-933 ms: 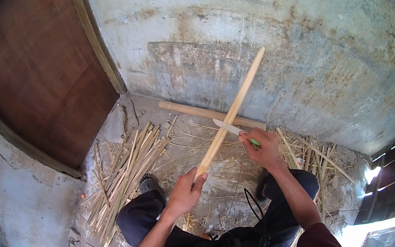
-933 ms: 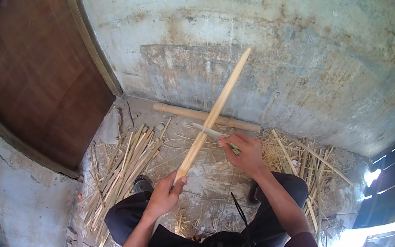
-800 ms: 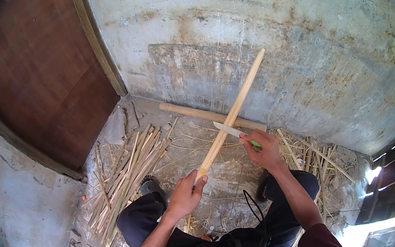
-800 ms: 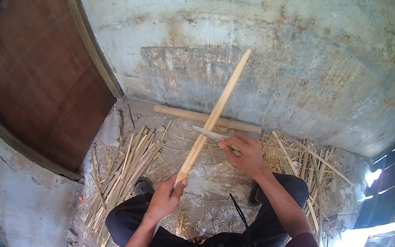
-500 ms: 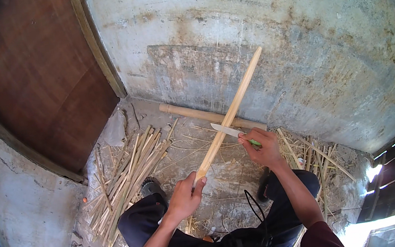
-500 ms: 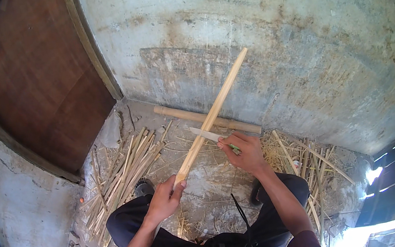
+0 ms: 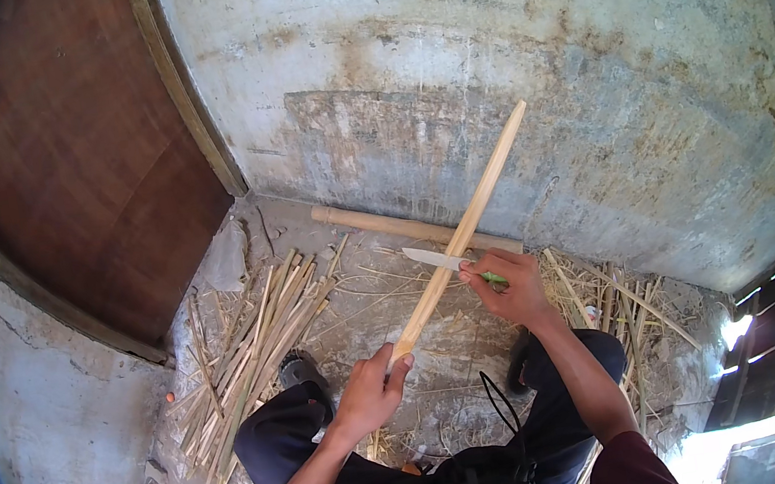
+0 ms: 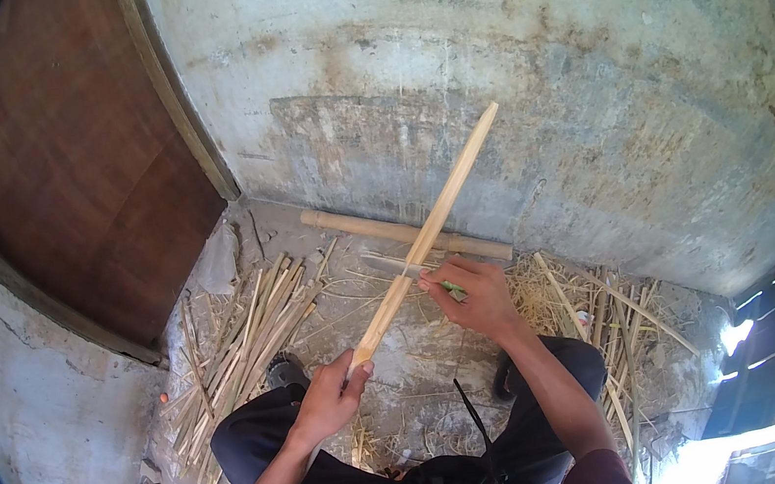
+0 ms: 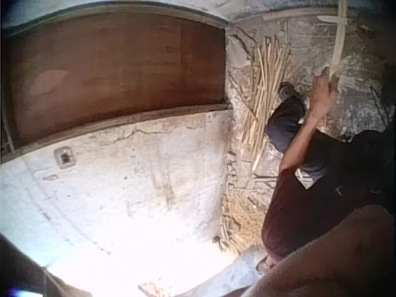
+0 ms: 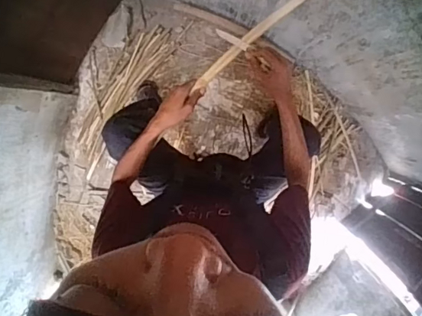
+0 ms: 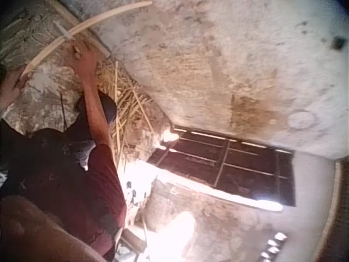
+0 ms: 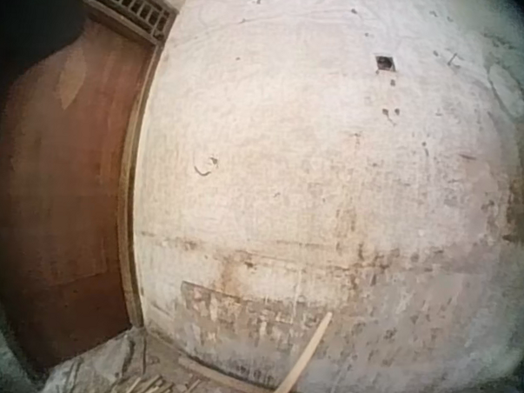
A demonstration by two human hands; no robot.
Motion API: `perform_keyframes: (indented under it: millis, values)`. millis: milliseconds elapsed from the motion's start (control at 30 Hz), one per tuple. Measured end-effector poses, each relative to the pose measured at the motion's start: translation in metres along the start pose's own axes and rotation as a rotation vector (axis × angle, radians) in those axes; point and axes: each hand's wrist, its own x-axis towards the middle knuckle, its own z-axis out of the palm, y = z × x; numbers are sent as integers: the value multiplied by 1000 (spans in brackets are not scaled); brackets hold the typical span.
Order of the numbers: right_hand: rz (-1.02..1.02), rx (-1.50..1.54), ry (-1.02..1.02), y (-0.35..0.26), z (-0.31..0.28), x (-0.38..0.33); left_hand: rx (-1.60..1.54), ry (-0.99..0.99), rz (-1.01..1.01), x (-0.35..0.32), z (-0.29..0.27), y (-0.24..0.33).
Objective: The person strips layers from a length of bamboo using a large blade and then a smaller knife, sitting on the floor surrounded by bamboo shavings and strips.
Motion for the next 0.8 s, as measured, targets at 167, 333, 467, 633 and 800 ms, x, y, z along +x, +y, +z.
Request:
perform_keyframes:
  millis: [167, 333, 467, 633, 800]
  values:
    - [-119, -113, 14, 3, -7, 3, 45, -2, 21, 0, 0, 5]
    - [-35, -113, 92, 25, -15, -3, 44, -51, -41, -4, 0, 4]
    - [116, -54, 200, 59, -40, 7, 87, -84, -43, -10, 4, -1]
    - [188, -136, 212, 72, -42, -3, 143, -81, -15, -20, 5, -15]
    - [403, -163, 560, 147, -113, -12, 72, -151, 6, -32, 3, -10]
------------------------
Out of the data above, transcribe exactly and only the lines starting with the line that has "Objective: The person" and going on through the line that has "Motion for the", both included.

**Expected answer**
Objective: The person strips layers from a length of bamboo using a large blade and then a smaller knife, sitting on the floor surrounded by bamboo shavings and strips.
Motion for the next 0.8 s, as measured, targets at 167, 333, 467, 633 and 800 ms, x, y, z along +x, +y, +z.

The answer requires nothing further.